> _PROBLEM TO WORK ON_: Of all the lines in the material, tally those containing the string "concrete", and report nothing but the total.

-- INPUT RECORDS follows --

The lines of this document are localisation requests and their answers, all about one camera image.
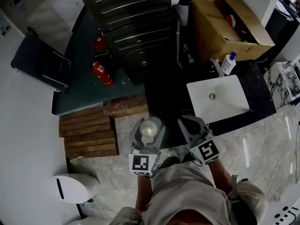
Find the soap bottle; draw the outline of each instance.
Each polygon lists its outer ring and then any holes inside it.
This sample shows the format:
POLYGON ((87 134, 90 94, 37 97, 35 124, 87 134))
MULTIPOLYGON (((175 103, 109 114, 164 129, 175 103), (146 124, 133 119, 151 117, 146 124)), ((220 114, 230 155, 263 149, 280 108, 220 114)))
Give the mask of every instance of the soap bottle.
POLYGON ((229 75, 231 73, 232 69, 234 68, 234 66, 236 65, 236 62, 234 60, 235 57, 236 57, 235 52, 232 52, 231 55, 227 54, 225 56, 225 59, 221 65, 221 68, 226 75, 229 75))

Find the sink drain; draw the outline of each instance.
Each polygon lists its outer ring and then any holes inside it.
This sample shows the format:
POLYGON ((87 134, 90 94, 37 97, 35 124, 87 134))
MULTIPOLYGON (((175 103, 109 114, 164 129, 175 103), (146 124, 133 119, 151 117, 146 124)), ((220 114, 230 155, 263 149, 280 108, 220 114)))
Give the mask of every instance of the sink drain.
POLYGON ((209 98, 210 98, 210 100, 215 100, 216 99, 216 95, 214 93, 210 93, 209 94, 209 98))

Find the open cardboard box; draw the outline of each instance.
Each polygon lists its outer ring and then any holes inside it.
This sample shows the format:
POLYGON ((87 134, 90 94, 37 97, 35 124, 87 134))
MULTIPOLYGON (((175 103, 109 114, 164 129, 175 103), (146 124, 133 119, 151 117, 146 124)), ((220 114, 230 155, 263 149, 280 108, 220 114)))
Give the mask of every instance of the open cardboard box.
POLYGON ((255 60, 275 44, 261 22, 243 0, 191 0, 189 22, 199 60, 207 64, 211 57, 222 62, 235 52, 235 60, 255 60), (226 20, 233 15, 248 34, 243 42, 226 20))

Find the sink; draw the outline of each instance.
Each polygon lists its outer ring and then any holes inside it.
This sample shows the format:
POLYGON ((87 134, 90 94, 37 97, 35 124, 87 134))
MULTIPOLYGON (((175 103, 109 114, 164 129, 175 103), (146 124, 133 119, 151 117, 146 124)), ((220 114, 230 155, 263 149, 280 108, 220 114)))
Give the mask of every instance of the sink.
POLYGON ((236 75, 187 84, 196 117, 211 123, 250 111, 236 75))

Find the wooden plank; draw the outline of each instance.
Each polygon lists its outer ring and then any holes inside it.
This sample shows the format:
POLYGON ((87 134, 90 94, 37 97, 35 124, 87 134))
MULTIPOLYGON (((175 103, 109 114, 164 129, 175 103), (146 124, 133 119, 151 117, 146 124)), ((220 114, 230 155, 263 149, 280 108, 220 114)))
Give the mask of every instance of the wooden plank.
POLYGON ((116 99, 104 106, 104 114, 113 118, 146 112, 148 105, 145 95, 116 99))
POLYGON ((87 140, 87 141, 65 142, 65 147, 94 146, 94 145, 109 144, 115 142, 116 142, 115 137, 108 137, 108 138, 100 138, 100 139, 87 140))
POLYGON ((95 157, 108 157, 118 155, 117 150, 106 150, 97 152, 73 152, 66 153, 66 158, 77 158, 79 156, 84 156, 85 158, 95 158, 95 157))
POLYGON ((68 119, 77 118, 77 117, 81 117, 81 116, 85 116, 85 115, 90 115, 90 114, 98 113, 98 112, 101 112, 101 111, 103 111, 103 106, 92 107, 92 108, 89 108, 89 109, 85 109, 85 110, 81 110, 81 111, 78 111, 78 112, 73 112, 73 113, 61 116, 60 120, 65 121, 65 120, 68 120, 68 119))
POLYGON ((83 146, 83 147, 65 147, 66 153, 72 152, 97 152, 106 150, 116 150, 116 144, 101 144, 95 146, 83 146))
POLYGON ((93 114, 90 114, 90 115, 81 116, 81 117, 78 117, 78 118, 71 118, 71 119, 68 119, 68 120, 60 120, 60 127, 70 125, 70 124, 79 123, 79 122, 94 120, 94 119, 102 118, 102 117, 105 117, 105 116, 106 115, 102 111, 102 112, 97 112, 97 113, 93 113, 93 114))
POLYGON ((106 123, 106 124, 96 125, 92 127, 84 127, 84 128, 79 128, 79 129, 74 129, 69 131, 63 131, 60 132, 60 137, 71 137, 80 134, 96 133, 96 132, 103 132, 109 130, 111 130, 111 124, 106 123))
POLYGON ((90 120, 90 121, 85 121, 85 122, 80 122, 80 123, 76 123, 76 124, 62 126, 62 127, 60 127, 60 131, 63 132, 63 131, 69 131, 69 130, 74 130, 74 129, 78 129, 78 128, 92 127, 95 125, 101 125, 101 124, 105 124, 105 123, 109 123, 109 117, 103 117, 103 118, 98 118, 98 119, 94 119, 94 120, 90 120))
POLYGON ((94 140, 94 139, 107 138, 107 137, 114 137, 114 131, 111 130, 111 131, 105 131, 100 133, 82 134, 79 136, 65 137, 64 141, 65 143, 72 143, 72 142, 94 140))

-- INPUT RECORDS concluded --
-- INPUT RECORDS follows --

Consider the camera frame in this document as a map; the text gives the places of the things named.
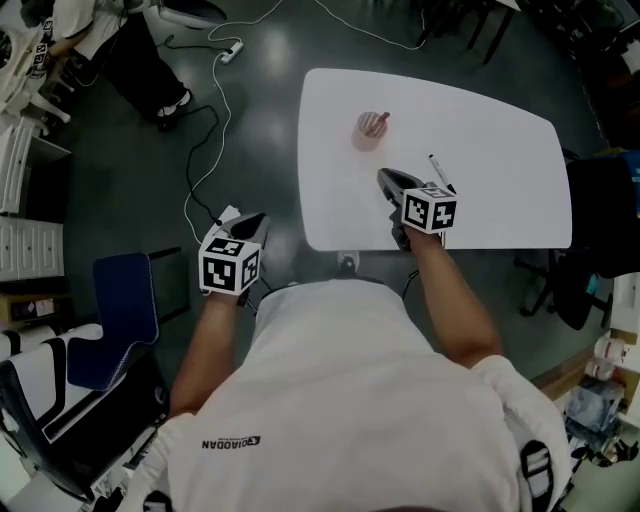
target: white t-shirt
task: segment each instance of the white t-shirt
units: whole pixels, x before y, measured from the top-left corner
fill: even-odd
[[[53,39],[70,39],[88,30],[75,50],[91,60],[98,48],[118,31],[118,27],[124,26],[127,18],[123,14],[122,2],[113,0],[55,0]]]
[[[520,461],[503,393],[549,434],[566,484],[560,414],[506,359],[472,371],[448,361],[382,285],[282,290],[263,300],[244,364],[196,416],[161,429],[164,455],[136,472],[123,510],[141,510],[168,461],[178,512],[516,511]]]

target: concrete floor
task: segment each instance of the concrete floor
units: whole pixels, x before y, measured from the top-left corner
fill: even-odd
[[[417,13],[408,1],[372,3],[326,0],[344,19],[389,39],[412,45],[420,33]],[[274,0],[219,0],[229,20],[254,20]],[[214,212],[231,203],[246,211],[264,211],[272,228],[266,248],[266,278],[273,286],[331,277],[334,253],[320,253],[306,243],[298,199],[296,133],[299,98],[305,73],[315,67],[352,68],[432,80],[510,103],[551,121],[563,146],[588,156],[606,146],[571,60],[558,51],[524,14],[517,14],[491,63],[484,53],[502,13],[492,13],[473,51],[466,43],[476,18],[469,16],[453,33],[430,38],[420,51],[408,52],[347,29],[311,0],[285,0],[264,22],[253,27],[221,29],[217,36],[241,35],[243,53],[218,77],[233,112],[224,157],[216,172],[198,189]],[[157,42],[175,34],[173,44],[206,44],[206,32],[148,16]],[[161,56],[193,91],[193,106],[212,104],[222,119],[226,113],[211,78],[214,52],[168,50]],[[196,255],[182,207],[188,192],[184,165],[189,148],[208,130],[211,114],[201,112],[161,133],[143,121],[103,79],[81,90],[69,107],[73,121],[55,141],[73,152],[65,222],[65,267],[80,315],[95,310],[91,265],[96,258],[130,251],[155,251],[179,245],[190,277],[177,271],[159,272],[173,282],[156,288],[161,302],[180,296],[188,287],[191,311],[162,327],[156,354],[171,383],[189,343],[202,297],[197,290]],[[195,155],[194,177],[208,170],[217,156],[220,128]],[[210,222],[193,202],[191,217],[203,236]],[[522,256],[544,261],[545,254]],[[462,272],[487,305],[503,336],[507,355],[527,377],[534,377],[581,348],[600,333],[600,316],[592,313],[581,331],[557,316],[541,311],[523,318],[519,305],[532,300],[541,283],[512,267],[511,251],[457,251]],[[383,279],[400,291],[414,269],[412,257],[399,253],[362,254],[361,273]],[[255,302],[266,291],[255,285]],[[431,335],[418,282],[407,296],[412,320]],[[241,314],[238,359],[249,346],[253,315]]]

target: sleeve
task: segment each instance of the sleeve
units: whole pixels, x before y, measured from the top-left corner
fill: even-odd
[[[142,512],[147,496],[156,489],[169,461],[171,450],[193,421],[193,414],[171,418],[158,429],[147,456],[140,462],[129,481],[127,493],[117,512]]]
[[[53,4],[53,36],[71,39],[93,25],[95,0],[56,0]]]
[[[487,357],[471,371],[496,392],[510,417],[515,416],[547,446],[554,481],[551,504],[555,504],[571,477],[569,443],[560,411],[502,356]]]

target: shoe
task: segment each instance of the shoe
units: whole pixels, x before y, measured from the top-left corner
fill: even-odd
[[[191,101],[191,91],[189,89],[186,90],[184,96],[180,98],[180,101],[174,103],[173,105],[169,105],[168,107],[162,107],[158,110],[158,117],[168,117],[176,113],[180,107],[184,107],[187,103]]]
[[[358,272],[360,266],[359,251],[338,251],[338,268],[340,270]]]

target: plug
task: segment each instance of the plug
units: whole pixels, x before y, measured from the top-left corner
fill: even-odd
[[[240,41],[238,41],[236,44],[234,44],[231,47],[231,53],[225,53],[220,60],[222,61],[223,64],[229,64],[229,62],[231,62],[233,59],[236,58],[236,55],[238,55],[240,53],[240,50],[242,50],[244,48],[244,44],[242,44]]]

-- INPUT RECORDS concluded --

> _RESULT_: 2